Contrario al anonimato inteligente que transforma una experiencia individual -la de Miriam- en un hecho social y colectivo, se presenta la historia de Adela, una payasita de circo. En estas secciones, el tono confesional es más evidente e inmediato: es un rostro específico el que devela, tras un vivo relato de la vida circense (no ese edulcorado espejismo que dio la película de Bichir), la experiencia fatídica del secuestro de su hija. Con una estructura mucho más convencional, Huezo logra transmitir a lxs espectadores la familiaridad y amistad que existe entre el grupo de mujeres que acompañan a Adela, así como su duelo compartido.

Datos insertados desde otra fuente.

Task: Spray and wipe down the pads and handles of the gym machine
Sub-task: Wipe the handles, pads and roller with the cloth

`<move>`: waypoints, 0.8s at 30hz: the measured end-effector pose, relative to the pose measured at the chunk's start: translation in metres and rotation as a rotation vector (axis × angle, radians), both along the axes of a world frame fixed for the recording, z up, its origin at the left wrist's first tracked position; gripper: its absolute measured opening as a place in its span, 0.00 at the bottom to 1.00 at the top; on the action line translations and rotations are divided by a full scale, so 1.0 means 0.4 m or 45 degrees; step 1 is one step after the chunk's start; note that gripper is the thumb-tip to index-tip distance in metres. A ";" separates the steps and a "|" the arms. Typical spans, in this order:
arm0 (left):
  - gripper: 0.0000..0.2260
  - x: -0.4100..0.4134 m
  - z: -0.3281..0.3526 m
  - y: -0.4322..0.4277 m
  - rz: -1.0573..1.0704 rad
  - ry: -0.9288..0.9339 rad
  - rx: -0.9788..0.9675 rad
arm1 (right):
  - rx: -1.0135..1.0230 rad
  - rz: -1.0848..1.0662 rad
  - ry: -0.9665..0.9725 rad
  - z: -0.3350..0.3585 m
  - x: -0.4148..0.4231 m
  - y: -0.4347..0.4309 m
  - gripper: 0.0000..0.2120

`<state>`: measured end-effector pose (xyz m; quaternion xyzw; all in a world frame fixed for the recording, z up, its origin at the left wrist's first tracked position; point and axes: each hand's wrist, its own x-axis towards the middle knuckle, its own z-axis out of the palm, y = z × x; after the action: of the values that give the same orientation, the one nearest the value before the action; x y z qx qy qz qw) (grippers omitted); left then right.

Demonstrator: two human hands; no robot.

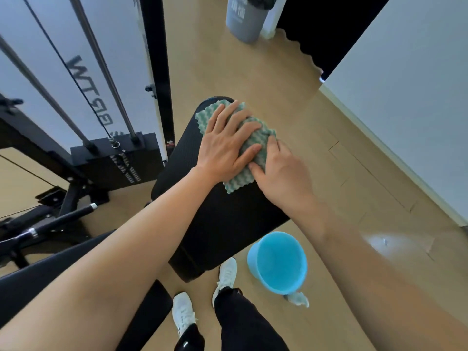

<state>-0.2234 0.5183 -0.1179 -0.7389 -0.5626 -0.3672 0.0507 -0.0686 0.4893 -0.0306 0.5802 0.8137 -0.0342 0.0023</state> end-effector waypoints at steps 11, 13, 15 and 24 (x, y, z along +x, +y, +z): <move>0.23 -0.104 -0.092 0.021 0.352 -0.705 -0.215 | 0.042 0.329 -0.256 -0.012 -0.217 0.126 0.42; 0.21 -0.111 -0.105 0.016 0.416 -0.775 -0.228 | 0.053 0.342 -0.356 -0.010 -0.255 0.148 0.43; 0.19 -0.122 -0.125 0.016 0.452 -0.830 -0.245 | 0.055 0.367 -0.468 -0.009 -0.288 0.171 0.44; 0.20 -0.181 -0.257 -0.051 0.592 -0.888 -0.405 | 0.177 0.654 -1.125 -0.085 -0.425 0.170 0.37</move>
<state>-0.2959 0.4981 -0.2207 -0.4235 -0.7466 -0.4824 -0.1751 -0.2387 0.5571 -0.0646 0.3195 0.8517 0.2701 0.3156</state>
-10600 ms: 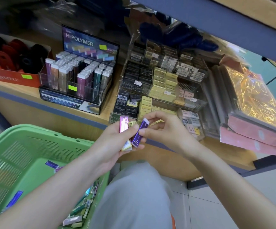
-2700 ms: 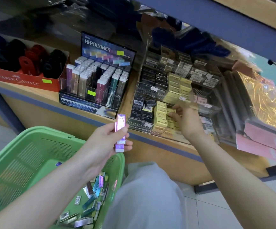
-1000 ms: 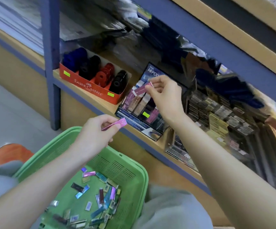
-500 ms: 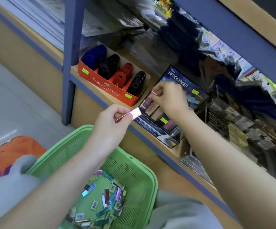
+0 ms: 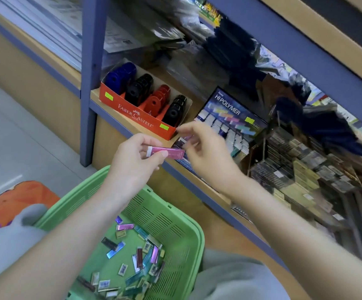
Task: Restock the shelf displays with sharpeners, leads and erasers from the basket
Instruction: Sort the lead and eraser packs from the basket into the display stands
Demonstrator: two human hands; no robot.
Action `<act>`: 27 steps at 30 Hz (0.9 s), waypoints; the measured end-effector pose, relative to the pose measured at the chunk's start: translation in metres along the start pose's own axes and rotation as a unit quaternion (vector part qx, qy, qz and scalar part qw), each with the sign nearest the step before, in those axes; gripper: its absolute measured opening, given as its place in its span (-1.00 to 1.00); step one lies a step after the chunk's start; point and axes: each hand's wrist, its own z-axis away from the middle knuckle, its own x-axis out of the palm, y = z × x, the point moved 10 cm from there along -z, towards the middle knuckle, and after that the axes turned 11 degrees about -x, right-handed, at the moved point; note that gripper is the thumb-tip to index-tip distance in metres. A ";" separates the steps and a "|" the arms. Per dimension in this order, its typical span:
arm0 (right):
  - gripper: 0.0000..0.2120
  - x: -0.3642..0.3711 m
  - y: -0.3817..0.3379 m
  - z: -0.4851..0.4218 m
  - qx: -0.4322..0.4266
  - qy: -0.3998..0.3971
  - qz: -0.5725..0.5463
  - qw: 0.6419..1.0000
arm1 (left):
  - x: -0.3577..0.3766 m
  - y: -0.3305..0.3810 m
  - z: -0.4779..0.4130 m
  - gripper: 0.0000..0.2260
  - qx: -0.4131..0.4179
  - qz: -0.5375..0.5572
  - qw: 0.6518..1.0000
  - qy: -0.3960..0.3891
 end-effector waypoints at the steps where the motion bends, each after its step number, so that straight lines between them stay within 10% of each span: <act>1: -0.65 0.008 -0.007 0.011 -0.004 -0.020 -0.024 0.999 | 0.001 0.003 0.001 -0.88 0.017 -0.013 1.000 -0.001; 18: -0.78 0.006 -0.010 0.089 0.045 -0.043 -0.100 0.993 | 0.055 0.023 0.061 -0.88 0.236 -0.230 0.942 -0.062; 27: -0.94 -0.079 0.054 0.063 0.127 0.151 -0.087 0.976 | 0.094 0.046 0.015 -0.65 0.265 -0.407 0.873 -0.050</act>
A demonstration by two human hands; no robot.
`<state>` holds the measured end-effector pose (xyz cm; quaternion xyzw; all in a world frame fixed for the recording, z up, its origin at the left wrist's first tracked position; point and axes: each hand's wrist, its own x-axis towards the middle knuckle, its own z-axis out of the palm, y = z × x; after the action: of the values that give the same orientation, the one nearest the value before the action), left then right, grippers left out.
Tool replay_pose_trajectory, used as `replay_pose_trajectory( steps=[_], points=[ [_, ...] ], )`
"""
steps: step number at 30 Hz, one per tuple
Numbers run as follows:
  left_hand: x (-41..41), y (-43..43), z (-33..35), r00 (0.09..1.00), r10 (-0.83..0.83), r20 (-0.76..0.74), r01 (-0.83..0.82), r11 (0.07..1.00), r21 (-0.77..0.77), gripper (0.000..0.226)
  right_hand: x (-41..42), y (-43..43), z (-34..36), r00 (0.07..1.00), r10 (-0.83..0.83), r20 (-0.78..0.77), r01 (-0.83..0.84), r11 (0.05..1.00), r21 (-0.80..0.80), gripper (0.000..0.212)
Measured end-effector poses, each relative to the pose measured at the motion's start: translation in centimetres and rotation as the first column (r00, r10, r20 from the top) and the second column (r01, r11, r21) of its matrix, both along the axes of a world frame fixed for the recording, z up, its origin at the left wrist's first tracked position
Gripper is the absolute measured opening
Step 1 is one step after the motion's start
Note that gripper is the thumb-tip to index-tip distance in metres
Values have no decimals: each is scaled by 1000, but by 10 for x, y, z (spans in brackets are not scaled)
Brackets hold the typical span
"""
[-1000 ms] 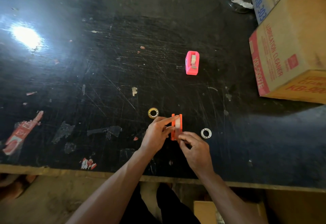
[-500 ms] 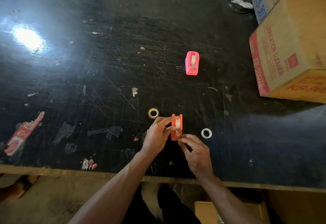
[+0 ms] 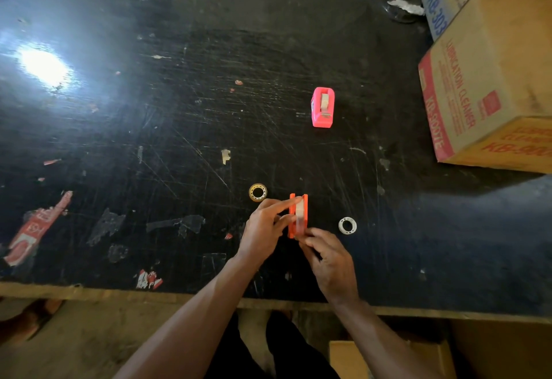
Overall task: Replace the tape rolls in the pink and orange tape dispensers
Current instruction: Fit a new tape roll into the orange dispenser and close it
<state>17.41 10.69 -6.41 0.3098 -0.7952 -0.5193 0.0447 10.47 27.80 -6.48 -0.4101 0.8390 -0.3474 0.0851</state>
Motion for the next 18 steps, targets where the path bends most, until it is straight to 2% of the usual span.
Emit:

“Tempestad” tiene un final tan ambivalente como hipnótico: mientras que Adela no cede ante los embustes policiacos y las amenazas y se resiste a abandonar la investigación, Miriam logra llegar a Tulum y lucha ahora con el difícil proceso de reinserción a la vida familiar: ni siquiera la relación con su hijo es la misma, el vínculo de amor es amenazado por el de un miedo expansivo. “Tempestad” evita las soluciones fáciles y los ensueños de reconciliación: las historias de Miriam y Adela atisban la realidad de un México donde las consecuencias de la violencia y del desastre inmisericorde de la impunidad apenas comienzan a brotar.

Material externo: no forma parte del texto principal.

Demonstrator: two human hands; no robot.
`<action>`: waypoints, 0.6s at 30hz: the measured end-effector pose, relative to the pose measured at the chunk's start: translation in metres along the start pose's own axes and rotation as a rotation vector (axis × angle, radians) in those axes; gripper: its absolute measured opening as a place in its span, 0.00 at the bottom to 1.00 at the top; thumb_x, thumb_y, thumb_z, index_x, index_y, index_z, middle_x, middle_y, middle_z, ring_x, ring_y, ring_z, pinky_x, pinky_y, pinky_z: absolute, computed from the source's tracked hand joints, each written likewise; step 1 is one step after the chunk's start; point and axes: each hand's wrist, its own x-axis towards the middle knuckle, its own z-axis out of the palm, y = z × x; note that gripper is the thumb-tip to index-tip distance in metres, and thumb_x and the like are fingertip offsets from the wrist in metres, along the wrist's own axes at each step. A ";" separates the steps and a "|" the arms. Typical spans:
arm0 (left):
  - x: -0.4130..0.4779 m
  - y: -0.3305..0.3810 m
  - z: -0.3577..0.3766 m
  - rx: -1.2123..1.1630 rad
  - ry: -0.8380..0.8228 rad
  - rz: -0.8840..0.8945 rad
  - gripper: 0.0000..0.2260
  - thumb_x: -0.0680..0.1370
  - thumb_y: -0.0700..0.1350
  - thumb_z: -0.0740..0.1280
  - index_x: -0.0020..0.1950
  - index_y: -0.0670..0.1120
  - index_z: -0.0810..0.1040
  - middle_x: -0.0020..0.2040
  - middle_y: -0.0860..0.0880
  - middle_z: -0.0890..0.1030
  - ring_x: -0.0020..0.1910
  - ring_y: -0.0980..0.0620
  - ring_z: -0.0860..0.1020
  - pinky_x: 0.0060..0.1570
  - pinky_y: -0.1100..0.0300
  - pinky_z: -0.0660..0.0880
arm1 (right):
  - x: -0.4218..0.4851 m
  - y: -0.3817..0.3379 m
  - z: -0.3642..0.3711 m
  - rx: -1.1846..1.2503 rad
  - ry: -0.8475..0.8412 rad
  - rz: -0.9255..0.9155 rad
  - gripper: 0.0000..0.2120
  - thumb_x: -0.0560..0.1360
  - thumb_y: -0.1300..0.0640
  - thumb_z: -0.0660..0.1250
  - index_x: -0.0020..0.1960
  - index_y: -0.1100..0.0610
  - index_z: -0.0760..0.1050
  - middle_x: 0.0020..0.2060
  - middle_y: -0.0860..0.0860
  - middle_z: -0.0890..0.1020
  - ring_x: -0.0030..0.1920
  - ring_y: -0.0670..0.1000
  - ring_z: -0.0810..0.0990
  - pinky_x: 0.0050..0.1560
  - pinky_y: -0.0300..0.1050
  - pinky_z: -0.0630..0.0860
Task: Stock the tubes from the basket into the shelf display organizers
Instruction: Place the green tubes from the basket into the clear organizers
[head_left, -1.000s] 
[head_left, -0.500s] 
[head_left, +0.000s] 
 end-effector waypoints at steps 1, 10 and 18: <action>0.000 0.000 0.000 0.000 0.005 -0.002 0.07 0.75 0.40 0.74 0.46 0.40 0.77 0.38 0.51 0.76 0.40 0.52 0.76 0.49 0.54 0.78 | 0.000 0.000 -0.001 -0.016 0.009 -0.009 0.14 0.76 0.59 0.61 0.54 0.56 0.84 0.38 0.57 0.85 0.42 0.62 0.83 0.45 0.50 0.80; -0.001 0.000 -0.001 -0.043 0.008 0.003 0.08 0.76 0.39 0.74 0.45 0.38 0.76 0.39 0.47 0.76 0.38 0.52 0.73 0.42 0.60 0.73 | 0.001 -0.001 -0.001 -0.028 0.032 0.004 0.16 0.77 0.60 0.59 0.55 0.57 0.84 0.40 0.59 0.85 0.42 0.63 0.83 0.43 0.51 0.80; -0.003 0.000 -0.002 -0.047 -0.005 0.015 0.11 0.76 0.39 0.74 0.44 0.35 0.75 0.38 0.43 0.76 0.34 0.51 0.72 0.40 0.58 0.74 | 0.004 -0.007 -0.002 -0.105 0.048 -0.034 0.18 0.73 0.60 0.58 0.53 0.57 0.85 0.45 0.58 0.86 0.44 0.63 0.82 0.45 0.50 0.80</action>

Si el segundo largo de Tatiana Huezo está impregnado por una clara voluntad estética, aunque sin abandonar una actitud crítica de denuncia, el primer largo documental de Jaime Villa no logra superar lo etnográfico. “Los niños de la cruz” (2016) emplaza la cámara en los pasillos del internado Coronel J. Cruz Gálvez en Hermosillo, Sonora, para adentrarnos en la cotidianidad de las niñas y los niños que ahí estudian-viven. Después de una experiencia bastante larga como profesor en el internado, Villa logra generar en el público una sensación de invisibilidad de la cámara que permite suponer la autenticidad del comportamiento de las y los niños así como el de las y los profesores. A través de regaños, juegos, travesuras, riñas y útiles secuencias donde son los niños quienes toman el control de la cámara, Villa desarrolla el argumento que, de manera poco clara, intenta privilegiar las vidas de Gabriel y Esther. La gran cantidad de personas que intervienen en el internado no es bien manejada por Villa provocando que “Los niños de la cruz” se sienta pesada y sin rumbo. Asimismo, hay una sensación de ahistoricidad que queda patente en la poca información que se otorga del internado dentro de la película; nada se dice sobre su hondo peso en la historia de Hermosillo ni de su relevancia en el pasado. Además, “Los niños de la cruz” en vez de proporcionar una descripción densa, genera la ilusión de que el internado es una isla sin conexiones con la sociedad a no ser por los vínculos familiares de los niños. Aún en su vocación etnográfica, el documental de Villa resulta deficiente.